• Aim of the exercise: Reproduce the material below line by line, beginning with its first line and ending with the line that contains "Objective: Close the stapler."; leave out pictures.

====

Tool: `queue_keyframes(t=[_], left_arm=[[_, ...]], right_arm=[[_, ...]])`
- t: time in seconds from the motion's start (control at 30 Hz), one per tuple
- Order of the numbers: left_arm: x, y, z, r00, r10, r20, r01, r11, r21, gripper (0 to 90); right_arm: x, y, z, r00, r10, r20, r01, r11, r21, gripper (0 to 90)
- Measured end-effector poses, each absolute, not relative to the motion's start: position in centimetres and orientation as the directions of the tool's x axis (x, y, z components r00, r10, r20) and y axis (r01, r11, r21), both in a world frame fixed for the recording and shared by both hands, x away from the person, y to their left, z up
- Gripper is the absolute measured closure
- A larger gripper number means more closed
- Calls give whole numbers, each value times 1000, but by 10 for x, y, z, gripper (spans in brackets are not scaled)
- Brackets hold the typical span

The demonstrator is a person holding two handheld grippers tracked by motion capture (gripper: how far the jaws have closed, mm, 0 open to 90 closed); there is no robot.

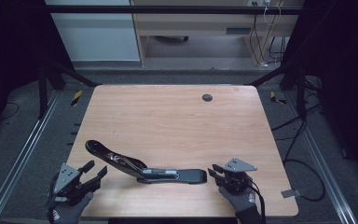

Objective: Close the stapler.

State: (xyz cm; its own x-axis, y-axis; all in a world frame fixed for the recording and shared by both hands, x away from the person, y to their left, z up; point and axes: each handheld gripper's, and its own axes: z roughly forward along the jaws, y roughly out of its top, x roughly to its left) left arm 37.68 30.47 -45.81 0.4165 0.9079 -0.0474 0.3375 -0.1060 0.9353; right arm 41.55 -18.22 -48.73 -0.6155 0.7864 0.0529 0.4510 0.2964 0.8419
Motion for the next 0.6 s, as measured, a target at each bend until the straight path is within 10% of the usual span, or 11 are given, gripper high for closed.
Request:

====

• Answer:
Tool: `queue_keyframes(t=[_], left_arm=[[_, ...]], right_arm=[[_, ...]])`
- t: time in seconds from the motion's start (control at 30 Hz), one per tuple
- Order of the numbers: left_arm: x, y, z, r00, r10, r20, r01, r11, r21, gripper (0 to 90); right_arm: x, y, z, r00, r10, r20, r01, r11, r21, gripper (0 to 90)
- Measured end-effector poses, each absolute, not relative to the motion's start: position in centimetres and orientation as the directions of the tool's x axis (x, y, z components r00, r10, r20) and y axis (r01, r11, r21), both in a world frame fixed for the recording and shared by both hands, x away from the person, y to their left, z up
- Gripper is the absolute measured closure
- A larger gripper number means more closed
- Calls give whole numbers, each value times 1000, but by 10 for x, y, z, gripper (spans in brackets are not scaled)
- Brackets hold the typical span

The demonstrator is a person holding two handheld grippers tracked by motion capture (gripper: how far the jaws have closed, mm, 0 open to 90 closed); there is no robot.


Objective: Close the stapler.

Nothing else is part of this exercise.